CAMBRIDGE: The divisions of income between the world’s rich and the poor are wider than at any time in world history. Rich countries, eager not to be held accountable for poverty in the rest of the world, hold the view that the poor have only themselves to blame for their condition. The theory goes that if poor countries simply adopt the right policies, and if they follow the advice of rich countries via institutions such as the IMF and the World Bank, all will be right. This strategy is doomed to fail, however, because it misunderstands many of the root causes of impoverishment. Perhaps the most urgent item on the world agenda is a more realistic view of the global development challenge.
Here are the facts. According to 1997 classifications of the World Bank for countries with populations more than 1 million people, there are 26 high-income economies in the world, with an average income per person (in 1995) of $24,930, and a combined population of 902 million people. At the same time, there are 107 low-and-middle-income economies in the world, with an average income per person of $1,090, and a combined population of 4.8 billion people, or 84 percent of the world’s population. The gap is actually a bit narrower than this, since the dollar price of goods is lower in poorer countries, so that each dollar of income buys more than in rich countries. Once we take into account the purchasing power of dollars, the gap in incomes is approximately seven times between the rich and the poor countries.

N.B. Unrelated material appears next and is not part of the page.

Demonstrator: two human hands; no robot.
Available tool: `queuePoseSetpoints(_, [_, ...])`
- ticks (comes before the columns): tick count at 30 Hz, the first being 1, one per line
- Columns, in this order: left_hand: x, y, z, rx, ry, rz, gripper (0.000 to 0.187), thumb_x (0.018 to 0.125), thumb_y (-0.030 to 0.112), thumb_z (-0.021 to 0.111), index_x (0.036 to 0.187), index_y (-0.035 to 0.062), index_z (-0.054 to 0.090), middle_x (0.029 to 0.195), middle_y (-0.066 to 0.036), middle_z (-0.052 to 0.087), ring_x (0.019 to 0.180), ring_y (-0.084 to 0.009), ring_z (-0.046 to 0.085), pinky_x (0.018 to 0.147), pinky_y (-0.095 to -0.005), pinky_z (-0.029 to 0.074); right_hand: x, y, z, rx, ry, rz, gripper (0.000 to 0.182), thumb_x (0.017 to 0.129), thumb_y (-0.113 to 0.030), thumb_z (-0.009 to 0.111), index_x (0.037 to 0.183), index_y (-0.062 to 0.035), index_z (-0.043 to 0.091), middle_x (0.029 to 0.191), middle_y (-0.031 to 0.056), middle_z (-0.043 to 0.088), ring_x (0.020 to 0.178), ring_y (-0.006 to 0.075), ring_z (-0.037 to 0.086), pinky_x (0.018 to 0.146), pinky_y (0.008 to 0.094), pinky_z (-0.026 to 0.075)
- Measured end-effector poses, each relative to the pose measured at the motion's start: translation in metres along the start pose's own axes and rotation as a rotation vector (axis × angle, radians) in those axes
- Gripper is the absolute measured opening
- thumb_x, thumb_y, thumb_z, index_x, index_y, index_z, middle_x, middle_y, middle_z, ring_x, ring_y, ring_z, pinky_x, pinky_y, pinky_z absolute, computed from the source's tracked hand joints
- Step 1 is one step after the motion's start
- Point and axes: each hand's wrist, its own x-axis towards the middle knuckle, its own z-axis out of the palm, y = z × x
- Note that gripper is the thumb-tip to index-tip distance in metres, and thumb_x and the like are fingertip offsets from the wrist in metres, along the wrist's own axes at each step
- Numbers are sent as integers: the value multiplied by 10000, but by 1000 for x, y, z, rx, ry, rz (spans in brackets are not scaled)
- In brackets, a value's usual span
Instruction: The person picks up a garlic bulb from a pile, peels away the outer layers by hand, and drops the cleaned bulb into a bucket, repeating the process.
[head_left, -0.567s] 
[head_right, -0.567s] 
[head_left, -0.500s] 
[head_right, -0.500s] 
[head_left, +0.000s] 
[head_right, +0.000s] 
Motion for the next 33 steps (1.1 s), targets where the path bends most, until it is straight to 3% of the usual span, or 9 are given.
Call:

Some poor countries have achieved rapid progress, and have narrowed the gap with the rich countries, at least to some extent. Fortunately, the two largest countries, India and China both fall within that category. If we leave out India and China, however, the rest of the developing world — on average — is falling further and further behind the rich countries. Indeed, between 1985-95, the low-income economies other than China and India had average annual decline of 1.4 percent per year in GDP per person, while the rich countries had average annual growth of 1.9 percent per year. The middle-income countries had a decline of 0.7 percent per year. Thus, the gap widened between the rich and the poor in most of the world. And now with the collapse of several fast growing emerging-market economies in the past year, the gap between rich and poor is widening still further.
Why don’t the poor countries grow more rapidly? The World Bank and the IMF have been peddling their cures for decades, but nothing seems to work. Each failure, in fact, brings new complaints against the poor countries themselves. The most popular charge is that it is all a matter of "bad governance," Washington’s code word for corruption. This theory is dubious for several reasons. First, in most cases, poverty breeds poor governance at least as much as poor governance breeding poverty. Thus, the Washington diagnosis often confuses cause and effect. Second, and even more important, many very well-meaning governments in the developing world, in places ranging from Bolivia to Kyrgyzstan, have had a very hard time generating sufficient economic growth. It’s not just a matter of will power or policy choices.